### Your instructions
Would you write out the data below exactly, with every line intact?

[Collected data entries]
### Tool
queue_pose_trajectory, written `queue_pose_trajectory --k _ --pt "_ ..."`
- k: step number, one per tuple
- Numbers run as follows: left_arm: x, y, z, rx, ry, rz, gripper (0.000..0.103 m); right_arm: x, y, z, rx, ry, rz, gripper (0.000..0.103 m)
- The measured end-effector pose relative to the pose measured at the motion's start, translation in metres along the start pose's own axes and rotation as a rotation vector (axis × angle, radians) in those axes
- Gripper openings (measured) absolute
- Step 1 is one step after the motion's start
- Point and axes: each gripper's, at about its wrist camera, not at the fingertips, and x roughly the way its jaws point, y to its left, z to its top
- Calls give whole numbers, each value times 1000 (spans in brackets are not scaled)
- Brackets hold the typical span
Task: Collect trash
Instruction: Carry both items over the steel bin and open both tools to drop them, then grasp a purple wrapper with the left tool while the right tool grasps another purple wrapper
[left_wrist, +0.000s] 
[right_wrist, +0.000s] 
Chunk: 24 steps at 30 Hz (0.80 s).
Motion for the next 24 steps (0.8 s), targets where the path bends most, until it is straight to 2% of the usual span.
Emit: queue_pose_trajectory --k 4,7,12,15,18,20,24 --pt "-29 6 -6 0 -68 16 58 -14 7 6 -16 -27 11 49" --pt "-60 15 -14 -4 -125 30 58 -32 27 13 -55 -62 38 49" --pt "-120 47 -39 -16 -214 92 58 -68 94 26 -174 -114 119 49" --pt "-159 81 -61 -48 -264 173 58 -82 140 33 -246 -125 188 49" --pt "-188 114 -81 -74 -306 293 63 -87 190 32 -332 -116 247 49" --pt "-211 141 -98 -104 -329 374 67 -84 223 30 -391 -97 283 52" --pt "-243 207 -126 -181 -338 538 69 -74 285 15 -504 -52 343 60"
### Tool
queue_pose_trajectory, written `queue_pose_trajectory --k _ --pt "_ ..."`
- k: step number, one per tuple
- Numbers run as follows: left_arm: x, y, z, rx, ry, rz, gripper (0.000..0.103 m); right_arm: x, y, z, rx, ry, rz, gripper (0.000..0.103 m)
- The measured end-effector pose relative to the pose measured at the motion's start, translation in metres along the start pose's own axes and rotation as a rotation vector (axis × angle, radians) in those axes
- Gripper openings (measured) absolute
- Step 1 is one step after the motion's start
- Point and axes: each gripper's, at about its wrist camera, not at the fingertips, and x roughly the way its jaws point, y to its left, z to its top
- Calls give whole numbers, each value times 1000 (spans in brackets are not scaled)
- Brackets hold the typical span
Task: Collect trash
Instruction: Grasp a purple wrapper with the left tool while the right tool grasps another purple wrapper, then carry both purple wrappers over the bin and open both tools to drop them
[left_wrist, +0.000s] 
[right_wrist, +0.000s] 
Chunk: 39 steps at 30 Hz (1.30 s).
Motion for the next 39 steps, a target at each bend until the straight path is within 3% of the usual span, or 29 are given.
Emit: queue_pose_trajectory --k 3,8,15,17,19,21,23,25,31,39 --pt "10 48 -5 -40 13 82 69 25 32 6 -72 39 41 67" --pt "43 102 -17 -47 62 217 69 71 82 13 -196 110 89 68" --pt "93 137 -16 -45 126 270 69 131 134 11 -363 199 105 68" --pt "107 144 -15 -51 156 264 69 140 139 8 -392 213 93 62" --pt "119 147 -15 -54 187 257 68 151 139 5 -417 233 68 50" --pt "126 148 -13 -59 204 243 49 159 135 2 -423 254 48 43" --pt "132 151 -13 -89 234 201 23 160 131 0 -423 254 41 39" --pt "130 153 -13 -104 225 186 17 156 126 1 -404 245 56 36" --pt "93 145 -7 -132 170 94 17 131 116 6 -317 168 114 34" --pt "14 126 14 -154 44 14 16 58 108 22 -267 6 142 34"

### Result of the task
### Tool
queue_pose_trajectory, written `queue_pose_trajectory --k _ --pt "_ ..."`
- k: step number, one per tuple
- Numbers run as follows: left_arm: x, y, z, rx, ry, rz, gripper (0.000..0.103 m); right_arm: x, y, z, rx, ry, rz, gripper (0.000..0.103 m)
- The measured end-effector pose relative to the pose measured at the motion's start, translation in metres along the start pose's own axes and rotation as a rotation vector (axis × angle, radians) in those axes
- Gripper openings (measured) absolute
- Step 1 is one step after the motion's start
- Point and axes: each gripper's, at about its wrist camera, not at the fingertips, and x roughly the way its jaws point, y to its left, z to its top
- Calls give whole numbers, each value times 1000 (spans in brackets are not scaled)
- Brackets hold the typical span
Task: Collect trash
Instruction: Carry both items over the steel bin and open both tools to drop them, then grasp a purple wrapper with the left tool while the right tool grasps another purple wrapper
[left_wrist, +0.000s] 
[right_wrist, +0.000s] 
Chunk: 24 steps at 30 Hz (0.80 s).
Motion for the next 24 steps (0.8 s), targets where the path bends most, until it is straight to 2% of the usual span.
Emit: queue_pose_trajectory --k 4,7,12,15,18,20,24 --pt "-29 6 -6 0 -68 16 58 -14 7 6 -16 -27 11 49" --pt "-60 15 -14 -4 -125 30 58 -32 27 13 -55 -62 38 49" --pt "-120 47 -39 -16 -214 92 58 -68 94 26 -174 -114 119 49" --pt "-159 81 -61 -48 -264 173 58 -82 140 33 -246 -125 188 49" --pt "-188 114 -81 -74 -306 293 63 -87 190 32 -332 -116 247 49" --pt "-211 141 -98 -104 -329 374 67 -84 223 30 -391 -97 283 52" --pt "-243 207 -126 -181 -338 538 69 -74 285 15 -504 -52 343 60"
### Tool
queue_pose_trajectory, written `queue_pose_trajectory --k _ --pt "_ ..."`
- k: step number, one per tuple
- Numbers run as follows: left_arm: x, y, z, rx, ry, rz, gripper (0.000..0.103 m); right_arm: x, y, z, rx, ry, rz, gripper (0.000..0.103 m)
- The measured end-effector pose relative to the pose measured at the motion's start, translation in metres along the start pose's own axes and rotation as a rotation vector (axis × angle, radians) in those axes
- Gripper openings (measured) absolute
- Step 1 is one step after the motion's start
- Point and axes: each gripper's, at about its wrist camera, not at the fingertips, and x roughly the way its jaws point, y to its left, z to its top
- Calls give whole numbers, each value times 1000 (spans in brackets are not scaled)
- Brackets hold the typical span
Task: Collect trash
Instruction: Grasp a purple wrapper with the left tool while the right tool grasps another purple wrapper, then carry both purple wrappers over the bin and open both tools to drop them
[left_wrist, +0.000s] 
[right_wrist, +0.000s] 
Chunk: 39 steps at 30 Hz (1.30 s).
Motion for the next 39 steps, a target at each bend until the straight path is within 3% of the usual span, or 29 are given.
Emit: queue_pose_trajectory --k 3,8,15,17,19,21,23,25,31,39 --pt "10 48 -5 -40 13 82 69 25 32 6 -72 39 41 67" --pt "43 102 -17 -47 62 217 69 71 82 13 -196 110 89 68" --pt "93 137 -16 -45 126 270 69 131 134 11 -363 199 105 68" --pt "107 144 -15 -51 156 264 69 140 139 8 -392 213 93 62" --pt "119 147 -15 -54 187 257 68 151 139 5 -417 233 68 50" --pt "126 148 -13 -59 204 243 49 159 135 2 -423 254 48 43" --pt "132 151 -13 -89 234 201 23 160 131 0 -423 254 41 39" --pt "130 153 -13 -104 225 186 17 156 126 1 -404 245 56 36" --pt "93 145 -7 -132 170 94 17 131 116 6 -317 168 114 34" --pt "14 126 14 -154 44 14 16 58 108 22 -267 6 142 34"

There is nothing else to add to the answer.